I try to console her during the rest of the day, but she is so gloomy that it’s a challenge. Finally, as she’s giving me a ride home, I remind her about prom. “At least you have that to look forward to.” Then I make a loud self-sacrificing sigh. “Not all of us are so lucky . . .”

  She turns and looks at me. “Oh, I’m sorry, Em. I bet you think I’m really selfish. Are you feeling bad about not going to prom? You’ve been so cheerful lately that I figured you really didn’t care.”

  “Maybe I should become an actress.” I give her a big smile.

  “Yeah. Maybe you should give me lessons.” Then she frowns again. “But seriously, I would give up prom to go to AFI.”

  “You would?”

  “In a heartbeat. I mean Brett is cool and stuff. But I don’t really know him that well and the thought of going with him makes me kinda nervous. We’re doubling with Kyle and Krista, you know. And, well, Krista thinks she’s all that. I’m just not sure . . .”
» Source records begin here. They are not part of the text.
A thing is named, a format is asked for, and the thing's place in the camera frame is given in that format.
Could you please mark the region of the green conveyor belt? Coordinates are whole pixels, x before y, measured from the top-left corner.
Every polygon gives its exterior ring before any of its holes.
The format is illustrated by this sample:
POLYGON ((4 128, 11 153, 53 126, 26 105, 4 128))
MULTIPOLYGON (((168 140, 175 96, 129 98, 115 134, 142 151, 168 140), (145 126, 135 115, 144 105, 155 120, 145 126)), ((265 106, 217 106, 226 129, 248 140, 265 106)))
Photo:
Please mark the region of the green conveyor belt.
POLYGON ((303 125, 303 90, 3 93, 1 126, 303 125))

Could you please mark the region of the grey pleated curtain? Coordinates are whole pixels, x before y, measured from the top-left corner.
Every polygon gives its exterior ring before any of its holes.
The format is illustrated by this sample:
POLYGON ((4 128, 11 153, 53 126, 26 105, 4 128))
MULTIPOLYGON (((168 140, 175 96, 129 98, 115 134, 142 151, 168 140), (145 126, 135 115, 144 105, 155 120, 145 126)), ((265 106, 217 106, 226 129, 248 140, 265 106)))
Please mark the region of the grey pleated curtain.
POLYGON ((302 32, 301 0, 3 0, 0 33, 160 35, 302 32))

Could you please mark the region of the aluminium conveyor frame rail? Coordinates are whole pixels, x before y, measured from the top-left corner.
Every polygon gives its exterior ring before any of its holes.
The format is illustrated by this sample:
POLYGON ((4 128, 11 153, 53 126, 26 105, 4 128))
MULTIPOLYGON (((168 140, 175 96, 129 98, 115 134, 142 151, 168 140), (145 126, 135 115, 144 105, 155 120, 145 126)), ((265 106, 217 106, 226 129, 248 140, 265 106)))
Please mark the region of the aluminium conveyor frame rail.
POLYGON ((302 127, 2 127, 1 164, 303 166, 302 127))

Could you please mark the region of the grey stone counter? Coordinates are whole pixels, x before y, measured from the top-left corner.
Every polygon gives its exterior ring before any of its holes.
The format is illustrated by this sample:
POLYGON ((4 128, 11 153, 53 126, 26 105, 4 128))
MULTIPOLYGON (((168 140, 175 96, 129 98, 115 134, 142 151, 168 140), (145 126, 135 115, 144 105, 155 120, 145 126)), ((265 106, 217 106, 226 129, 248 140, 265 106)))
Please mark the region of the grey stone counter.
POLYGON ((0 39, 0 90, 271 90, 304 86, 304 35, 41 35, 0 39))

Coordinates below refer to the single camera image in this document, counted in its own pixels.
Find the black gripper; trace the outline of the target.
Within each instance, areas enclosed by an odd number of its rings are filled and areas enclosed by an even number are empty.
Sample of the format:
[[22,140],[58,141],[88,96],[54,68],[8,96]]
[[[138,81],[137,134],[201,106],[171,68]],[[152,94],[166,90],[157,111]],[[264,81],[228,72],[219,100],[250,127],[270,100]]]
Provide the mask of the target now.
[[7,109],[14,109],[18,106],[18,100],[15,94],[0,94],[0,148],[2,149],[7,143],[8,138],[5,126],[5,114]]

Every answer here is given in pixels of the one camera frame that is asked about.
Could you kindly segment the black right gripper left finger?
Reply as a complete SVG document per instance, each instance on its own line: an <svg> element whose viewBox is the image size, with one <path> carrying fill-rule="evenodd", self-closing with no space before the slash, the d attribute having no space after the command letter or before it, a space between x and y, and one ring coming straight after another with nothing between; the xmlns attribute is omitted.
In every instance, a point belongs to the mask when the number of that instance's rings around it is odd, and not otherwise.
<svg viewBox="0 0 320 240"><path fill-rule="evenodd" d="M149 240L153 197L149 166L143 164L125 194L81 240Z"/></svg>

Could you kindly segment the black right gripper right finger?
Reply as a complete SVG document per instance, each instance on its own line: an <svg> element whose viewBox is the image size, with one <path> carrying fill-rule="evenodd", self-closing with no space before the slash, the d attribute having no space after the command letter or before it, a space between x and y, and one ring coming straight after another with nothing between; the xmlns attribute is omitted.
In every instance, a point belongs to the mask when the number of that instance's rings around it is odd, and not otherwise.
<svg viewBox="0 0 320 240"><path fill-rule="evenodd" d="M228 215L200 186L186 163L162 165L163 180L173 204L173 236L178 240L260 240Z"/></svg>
  “You’ll be fine,” I assure her. But suddenly, given this perspective, I think I’m actually feeling relieved not to be going to prom. Life’s weird.

  “Thanks,” she says. “And thanks for being there for me today. It helps.”

  “Well, I’ll be praying for you,” I tell her. “Maybe God can change your dad’s mind if it’s really the right thing for you to go.” But even as I say this, I doubt it will happen. And, to be honest, I don’t think I even want it to happen. Not really.

  Later that night, Leah calls. “I have the best news!” she practically shrieks into the phone. “You are not going to believe this.”

  “Your dad changed his mind?” I ask, hoping that I’m wrong.

  “Better.”

  “You won the lottery?”

  “No, silly. Listen to this. I told Aunt Cassie the bad news and she came up with a plan. And then she talked to Dad and he agreed. Can you believe it?”

  “What’s the plan?” I ask with only mild interest.

  “You’re coming with me!”

  “Huh?” I sink down into the couch and try to take this in.